1. Kennedy, Maureen Shawn MA, RN

Article Content

Despite a growing awareness among providers of the notion of evidence-based practice, many clinicians and policymakers are reluctant to make changes to practice, even in the face of overwhelming evidence of the need to do so. Several new challenges to current practice have arrived on the scene.


Current practice: withholding food during labor.

Tranmer and colleagues examined whether allowing women the option of eating what they wanted during early labor would decrease the incidence of dystocia (difficult or nonprogressing labor). They randomized more than 300 nulliparous women before labor began to receive either usual care, consisting of ice chips, popsicles, or sips of fluid while in the hospital, or an intervention, consisting of a "booklet containing easy-to-read guidelines on suggested nutrient and fluid intake during labor based on nutritional guidelines for individuals who participate in prolonged, moderate, aerobic exercise." (Oral intake was restricted, though, if the woman received epidural analgesia or developed intrapartum complications.)


The study data and patient questionnaires did not in fact support the authors' hypothesis that women encouraged to eat early in labor would fare better. But neither did the results reveal a sound basis for preventing them from doing so. There was no difference between the two groups in the rate of dystocia, nor were there differences in the rates of nausea or vomiting, both oft-cited reasons for restricting oral intake. In addition, there were no instances of gastric aspiration or death in either group.

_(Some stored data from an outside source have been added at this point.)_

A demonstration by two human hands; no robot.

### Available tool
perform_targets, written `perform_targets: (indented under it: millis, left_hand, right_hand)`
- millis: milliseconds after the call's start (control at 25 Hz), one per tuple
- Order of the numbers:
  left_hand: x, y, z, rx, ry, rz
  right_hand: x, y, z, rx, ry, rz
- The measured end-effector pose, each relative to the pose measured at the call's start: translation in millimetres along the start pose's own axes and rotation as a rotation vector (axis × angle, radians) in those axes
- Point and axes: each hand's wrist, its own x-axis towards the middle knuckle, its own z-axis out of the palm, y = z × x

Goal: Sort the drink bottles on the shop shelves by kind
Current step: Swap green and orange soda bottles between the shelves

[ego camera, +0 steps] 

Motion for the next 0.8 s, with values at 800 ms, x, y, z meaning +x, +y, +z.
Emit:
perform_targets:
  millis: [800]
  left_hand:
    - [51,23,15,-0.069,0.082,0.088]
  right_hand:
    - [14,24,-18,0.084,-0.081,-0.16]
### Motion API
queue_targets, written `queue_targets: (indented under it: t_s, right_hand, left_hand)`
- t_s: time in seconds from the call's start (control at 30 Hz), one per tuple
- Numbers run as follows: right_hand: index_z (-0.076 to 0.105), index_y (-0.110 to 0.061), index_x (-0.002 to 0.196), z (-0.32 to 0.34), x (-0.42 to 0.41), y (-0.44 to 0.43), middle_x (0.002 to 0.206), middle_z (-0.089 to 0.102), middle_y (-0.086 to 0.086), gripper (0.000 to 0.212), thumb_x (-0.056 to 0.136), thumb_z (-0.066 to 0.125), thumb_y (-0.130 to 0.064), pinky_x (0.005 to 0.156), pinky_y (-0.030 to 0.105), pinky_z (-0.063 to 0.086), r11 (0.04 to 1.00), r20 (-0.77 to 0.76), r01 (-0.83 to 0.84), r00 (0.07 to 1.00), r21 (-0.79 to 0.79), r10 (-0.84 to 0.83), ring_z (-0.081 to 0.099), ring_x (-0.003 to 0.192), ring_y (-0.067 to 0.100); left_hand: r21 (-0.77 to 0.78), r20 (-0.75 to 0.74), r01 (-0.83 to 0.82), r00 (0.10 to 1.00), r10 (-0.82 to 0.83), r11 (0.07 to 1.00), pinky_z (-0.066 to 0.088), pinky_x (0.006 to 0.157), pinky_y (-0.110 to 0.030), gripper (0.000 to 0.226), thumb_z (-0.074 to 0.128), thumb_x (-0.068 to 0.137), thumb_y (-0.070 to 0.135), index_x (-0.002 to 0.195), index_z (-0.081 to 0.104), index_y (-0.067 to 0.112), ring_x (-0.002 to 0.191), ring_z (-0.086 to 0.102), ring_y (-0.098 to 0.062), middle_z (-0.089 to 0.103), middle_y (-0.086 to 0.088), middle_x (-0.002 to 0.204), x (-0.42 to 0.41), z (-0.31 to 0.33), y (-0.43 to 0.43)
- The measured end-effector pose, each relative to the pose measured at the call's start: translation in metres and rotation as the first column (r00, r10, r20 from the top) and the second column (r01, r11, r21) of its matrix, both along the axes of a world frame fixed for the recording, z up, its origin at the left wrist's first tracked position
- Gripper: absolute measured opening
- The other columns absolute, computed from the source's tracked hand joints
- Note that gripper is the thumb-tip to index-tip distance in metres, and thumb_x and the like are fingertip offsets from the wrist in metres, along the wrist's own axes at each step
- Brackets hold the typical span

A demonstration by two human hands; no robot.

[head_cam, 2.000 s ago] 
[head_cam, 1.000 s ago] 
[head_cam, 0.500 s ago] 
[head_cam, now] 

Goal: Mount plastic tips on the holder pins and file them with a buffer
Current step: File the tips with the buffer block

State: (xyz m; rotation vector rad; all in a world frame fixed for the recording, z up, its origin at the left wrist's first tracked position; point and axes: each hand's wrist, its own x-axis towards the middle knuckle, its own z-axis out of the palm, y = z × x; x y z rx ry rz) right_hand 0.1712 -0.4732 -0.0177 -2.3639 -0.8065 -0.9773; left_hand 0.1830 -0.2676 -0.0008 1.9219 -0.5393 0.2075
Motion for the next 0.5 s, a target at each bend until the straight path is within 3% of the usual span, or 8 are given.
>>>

Although the authors don't call for a change in current practice, they do recommend more research and telling patients about the study so that they can decide whether to bring food to the hospital.


Current practice: routine use of episiotomy during labor.

Despite a growing body of evidence indicating that the routine use of episiotomy isn't in women's best interests, the procedure is still common, occurring, according to many estimates, in nearly a third of all U.S. births. (In some settings, the rate may be as high as 80%.) The Agency for Healthcare Research and Quality recently performed a review of the English-language literature on the subject. Of nearly 1,000 articles identified, 26 met the inclusion criteria; five primary areas of investigation were determined.


The results showed that routine use of episiotomy confers no benefit. Women in groups in which the use of episiotomy was restricted (episiotomy rates ranged from 7.6% to 10.2%; in the routine-use groups, the range was 44% to 53%) had less-severe posterior perineal trauma and less need for suturing. They also were more likely to resume intercourse sooner and less likely to experience pain during intercourse. The authors write, "In the absence of benefit and with a potential for harm, a procedure should be abandoned. . . . [C]linicians have the opportunity to forestall approximately 1 million episiotomies each year that are not improving outcomes for mothers."


Current practice: withholding food from children before surgery.

The practice of having children fast before surgery, often for 12 hours or more, is still common, despite insufficient supporting evidence and several guidelines recommending the opposite. Brady and colleagues reviewed randomized, controlled trials for the Cochrane Collaboration to "systematically identify, appraise and synthesise the evidence of the effects of different preoperative fasting regimens" in children.


Different durations of fasting were examined, as well as types of food or fluid allowed. The primary outcomes included the rates of adverse events such as aspiration or regurgitation (or both) or complications arising from aspiration such as pneumonia or death. Gastric contents were measured. Secondary outcomes included thirst and hunger, pain, comfort, and nausea and vomiting.


Again, the available data revealed there is no benefit to the current practice. According to the review authors, "there is no evidence to indicate that children permitted fluids up to 120 minutes preoperatively experience higher gastric volumes or lower gastric pH values than those children who fasted." They added that children who are not thirsty and hungry are "better behaved and more comfortable."


Whether these three studies will have an effect on current practice is unknown. In the latter two cases at least, the data were already there and recommendations have been made. For real change to be effected, clinicians and policymakers will need to start paying attention to them. -Doug Brandt


Tranmer JE, et al. J Obstet Gynecol Neonatal Nurs 2005;34(3):319-28;Hartmann K, et al. JAMA 2005;293(17): 2141-8;Brady M, et al. Preoperative fasting for preventing perioperative complications in children (Cochrane review). In:The Cochrane library, Issue 2, 2005. Chichester, UK: John Wiley and Sons; 2005.